→ TASK STATEMENT: Return only those lines of the listing in which "glass" appears.

*** AVAILABLE RECORDS ***

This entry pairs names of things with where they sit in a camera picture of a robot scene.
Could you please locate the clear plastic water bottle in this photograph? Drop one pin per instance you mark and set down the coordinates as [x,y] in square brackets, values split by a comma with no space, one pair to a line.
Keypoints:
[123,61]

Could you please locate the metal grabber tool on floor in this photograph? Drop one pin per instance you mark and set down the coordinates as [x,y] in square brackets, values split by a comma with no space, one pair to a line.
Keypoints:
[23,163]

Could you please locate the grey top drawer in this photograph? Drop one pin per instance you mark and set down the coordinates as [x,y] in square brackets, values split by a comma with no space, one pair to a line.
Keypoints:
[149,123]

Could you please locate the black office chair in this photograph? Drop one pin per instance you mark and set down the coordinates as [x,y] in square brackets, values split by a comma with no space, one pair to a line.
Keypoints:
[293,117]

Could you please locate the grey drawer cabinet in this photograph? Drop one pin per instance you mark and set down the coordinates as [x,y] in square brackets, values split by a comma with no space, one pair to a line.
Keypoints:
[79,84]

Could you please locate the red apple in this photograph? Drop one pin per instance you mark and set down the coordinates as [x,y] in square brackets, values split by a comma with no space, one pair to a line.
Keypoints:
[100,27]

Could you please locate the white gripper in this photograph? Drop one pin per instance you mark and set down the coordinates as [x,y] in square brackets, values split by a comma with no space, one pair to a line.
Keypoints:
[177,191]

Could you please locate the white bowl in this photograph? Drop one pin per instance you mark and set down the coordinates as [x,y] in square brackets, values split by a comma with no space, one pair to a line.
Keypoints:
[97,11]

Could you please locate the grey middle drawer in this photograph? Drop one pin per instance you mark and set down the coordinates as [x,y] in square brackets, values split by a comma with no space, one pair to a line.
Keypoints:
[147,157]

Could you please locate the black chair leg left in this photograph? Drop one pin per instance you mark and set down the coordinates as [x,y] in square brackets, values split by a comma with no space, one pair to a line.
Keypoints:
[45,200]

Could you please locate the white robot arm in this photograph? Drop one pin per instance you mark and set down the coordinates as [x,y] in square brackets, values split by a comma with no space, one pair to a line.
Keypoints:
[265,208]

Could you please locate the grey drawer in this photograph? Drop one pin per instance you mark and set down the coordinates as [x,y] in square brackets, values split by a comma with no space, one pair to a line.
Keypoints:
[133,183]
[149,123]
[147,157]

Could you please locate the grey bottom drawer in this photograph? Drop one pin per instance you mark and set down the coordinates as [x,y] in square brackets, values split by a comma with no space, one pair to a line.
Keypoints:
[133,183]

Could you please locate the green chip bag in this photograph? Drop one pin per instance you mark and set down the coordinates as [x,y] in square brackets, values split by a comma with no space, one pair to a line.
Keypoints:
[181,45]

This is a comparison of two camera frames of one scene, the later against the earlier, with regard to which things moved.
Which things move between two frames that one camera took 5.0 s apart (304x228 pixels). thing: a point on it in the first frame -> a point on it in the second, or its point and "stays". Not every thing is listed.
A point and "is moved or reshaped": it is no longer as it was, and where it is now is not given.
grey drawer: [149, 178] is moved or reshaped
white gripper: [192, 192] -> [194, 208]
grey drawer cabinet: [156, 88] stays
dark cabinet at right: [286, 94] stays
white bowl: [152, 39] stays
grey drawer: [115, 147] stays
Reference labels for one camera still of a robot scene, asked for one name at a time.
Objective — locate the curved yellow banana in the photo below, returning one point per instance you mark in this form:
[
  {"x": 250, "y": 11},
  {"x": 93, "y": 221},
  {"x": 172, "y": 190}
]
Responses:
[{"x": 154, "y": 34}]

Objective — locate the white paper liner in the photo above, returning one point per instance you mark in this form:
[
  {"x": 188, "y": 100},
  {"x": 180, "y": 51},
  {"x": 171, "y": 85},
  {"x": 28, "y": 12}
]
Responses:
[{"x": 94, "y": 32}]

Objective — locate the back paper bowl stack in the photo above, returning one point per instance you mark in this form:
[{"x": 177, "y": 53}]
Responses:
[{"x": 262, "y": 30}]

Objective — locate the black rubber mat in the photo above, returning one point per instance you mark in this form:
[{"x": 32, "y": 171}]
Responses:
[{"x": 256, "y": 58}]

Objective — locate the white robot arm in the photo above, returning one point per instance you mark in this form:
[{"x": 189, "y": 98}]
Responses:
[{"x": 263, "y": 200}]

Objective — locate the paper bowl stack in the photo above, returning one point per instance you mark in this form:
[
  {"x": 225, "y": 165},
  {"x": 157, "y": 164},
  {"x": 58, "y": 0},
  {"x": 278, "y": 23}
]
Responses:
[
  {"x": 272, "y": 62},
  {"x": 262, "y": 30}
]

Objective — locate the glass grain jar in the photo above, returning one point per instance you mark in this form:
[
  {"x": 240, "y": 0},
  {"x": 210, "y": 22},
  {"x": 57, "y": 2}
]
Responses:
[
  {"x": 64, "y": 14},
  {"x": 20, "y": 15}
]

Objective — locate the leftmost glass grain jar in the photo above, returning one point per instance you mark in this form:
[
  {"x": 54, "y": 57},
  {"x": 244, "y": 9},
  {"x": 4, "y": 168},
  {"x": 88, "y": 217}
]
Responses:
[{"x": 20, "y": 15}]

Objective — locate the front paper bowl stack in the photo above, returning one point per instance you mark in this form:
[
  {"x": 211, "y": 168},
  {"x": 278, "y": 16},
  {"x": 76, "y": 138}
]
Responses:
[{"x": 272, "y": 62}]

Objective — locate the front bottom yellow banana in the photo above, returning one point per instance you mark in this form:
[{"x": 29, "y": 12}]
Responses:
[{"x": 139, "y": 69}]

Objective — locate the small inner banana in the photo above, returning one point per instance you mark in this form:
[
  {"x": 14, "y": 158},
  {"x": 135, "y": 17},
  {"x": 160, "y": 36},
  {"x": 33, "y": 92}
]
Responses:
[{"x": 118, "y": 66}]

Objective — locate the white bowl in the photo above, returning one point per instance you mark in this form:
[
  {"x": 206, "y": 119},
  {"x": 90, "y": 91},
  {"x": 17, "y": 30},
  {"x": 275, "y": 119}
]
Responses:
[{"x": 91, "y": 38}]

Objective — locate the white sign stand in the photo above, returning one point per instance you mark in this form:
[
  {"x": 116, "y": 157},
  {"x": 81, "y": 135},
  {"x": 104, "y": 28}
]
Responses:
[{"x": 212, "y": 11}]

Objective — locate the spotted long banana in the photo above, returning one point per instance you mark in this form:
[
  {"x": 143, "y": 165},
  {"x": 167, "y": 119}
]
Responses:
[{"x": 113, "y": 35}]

*** End of AVAILABLE RECORDS ***

→ EXERCISE SOLUTION:
Objective — locate the glass grain jar in the photo above, returning one point per instance you mark in this form:
Objective — locate the leftmost glass grain jar in the photo above, returning one point per instance you mark in this form:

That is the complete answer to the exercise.